Tutorial — Working with Raster Data
Goal: After this tutorial, you can load, manipulate, reproject, and visualize any satellite imagery in Python using rasterio, numpy, and matplotlib.
This is the mechanical foundation. Every analysis technique in this course — change detection, spectral analysis, object detection, terrain analysis — starts with loading raster data and doing math on arrays. Master this and everything else follows.
Step 1: What Is a Raster?
A raster is a grid of pixels, where each pixel holds one or more numeric values (bands), plus metadata that ties the grid to a location on Earth.
Three components:
- Pixel values — numpy arrays. One 2D array per band. Values represent reflectance, temperature, elevation, backscatter, etc.

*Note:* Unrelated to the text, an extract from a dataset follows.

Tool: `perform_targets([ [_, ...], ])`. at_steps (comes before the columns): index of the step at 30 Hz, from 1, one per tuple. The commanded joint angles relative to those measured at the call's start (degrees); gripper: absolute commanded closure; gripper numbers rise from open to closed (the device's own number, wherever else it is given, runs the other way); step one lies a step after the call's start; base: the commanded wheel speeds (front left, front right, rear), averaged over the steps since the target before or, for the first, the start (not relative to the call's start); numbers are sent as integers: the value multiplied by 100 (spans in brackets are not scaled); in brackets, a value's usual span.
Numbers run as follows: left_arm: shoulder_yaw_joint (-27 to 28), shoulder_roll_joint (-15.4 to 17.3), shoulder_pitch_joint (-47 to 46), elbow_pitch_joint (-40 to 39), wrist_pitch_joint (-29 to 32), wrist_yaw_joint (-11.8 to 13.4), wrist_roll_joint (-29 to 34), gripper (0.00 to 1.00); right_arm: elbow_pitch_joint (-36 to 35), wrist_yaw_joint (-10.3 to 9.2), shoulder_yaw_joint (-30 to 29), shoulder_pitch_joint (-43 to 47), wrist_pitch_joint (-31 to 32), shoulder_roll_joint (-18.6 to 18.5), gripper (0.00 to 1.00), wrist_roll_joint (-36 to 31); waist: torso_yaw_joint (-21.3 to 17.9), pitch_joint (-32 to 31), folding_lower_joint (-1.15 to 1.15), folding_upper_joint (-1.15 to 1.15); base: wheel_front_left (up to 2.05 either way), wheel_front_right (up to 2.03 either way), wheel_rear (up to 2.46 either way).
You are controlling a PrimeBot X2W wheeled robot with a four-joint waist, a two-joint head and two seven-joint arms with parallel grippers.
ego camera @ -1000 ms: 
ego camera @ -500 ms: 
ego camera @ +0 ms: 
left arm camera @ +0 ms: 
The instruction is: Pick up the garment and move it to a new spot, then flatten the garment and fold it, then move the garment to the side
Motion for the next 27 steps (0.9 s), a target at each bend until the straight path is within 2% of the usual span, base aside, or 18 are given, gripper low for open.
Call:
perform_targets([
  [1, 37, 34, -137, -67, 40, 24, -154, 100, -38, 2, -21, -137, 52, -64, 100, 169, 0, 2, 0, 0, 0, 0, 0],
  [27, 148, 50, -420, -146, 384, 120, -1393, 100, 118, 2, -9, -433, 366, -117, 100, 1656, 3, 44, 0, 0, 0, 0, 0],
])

- Georeference (affine transform) — maps pixel coordinates (row, col) to geographic coordinates (easting, northing or lon, lat). A 3x3 matrix that encodes origin, pixel size, and rotation.
- Coordinate Reference System (CRS) — defines what the geographic coordinates mean. EPSG:4326 = lat/lon on WGS84 ellipsoid. UTM zones = meters in a projected grid.
Pixel (row=100, col=200)
↓ affine transform
Geographic (X=24.7523, Y=59.4370) in CRS EPSG:4326
↓ CRS interpretation
Physical location: Tallinn, Estonia
Step 2: Load GeoTIFF with Rasterio
import rasterio
import numpy as np
import matplotlib.pyplot as plt
# Open a single-band GeoTIFF (e.g., Sentinel-2 Red band)
with rasterio.open("T35VLF_B04_10m.tif") as src:
# Read band 1 (bands are 1-indexed in rasterio)
red = src.read(1) # numpy array, shape (H, W)
# Metadata
print(f"Shape: {red.shape}")
print(f"Data type: {red.dtype}")
print(f"CRS: {src.crs}")
print(f"Transform:\n{src.transform}")
print(f"Bounds: {src.bounds}")
print(f"Resolution: {src.res}") # (x_res, y_res) in CRS units
print(f"Number of bands: {src.count}")
print(f"NoData value: {src.nodata}")
# The transform (affine matrix):
# | a b c | a = pixel width (in CRS units, e.g., 10m)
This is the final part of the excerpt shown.